A Genius for Destruction



This is a question from a workshop after the Global Catastrophic Risks conference.  The rule of the workshop was that people could be quoted, but not attributed, so I won't say who observed:

"The problem is that it's often our smartest people leading us into the disasters.  Look at Long-Term Capital Management."

To which someone else replied:

"Maybe smart people are just able to work themselves up into positions of power, so that if damage gets caused, the responsibility will often lie with someone smart."

Since we'd recently been discussing complexity, interdependence and breakdowns, the first observation that came to my own mind was the old programmers' saying:

"It takes more intelligence to debug code than to write it.  Therefore, if you write the most difficult code you can create, you are not smart enough to debug it."

(This in the context of how increased system complexity is a global risk and commons problem; but individuals have an incentive to create the "smartest" systems they can devise locally.)

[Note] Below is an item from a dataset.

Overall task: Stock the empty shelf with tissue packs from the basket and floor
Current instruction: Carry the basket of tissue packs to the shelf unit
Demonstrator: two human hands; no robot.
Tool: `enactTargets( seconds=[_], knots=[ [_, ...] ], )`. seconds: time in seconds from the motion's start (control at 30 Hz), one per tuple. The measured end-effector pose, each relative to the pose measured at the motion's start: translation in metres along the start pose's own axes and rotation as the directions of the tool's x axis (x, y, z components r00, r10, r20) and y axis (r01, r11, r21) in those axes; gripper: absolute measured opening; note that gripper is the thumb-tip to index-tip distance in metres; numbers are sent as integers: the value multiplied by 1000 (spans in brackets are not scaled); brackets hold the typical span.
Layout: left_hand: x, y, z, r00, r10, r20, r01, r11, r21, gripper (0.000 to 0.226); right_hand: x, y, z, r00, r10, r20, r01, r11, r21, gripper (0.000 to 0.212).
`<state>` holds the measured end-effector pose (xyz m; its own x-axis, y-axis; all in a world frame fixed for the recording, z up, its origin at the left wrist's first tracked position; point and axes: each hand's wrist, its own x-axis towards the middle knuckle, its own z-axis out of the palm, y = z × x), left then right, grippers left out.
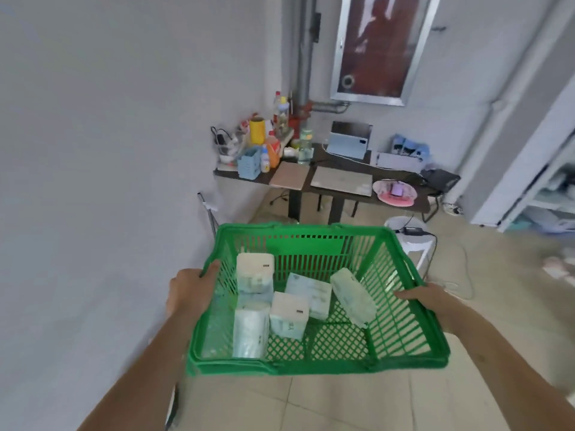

There is also the standard suite of observations as to how smart people can become stupid:

  • You become overly skilled at defending beliefs you arrived at for unskilled reasons;
  • Success on comparatively easy problems in the past, leads to overconfidence on more difficult problems in the future;
  • Because most of the advice offered you comes from people (apparently) not as smart as you, you become intellectually isolated;
  • You spend too much time as the smartest person in the room and can't handle it emotionally;
  • Because you enjoy looking smart, you avoid trying new and difficult things where you might not perform as well, and so become very narrow;
  • Because you enjoy looking smart, you don't like confessing your mistakes or realizing your losses;
  • Because people praise you for being good at math or something, you assume you are already wise, and you don't apply your intelligence to becoming wiser in other areas.

But I also think we should strongly consider that perhaps the "highly intelligent" sponsors of major catastrophes are not so formidable as they appear - that they are not the truly best and brightest gone wrong; only the somewhat-competent with luck or good PR.  As I earlier observed:  Calling the saga of the fall of Enron, "The Smartest Guys in the Room", deserves an award for Least Appropriate Book Title.  If you want to learn what genius really is, you probably should be learning from Einstein or Leo Szilard, not from history's flashy failures...

Still, it would be foolish to discard potential warnings by saying, "They were not really smart - not as smart as me."  That's the road to ending up as another sponsor of catastrophe.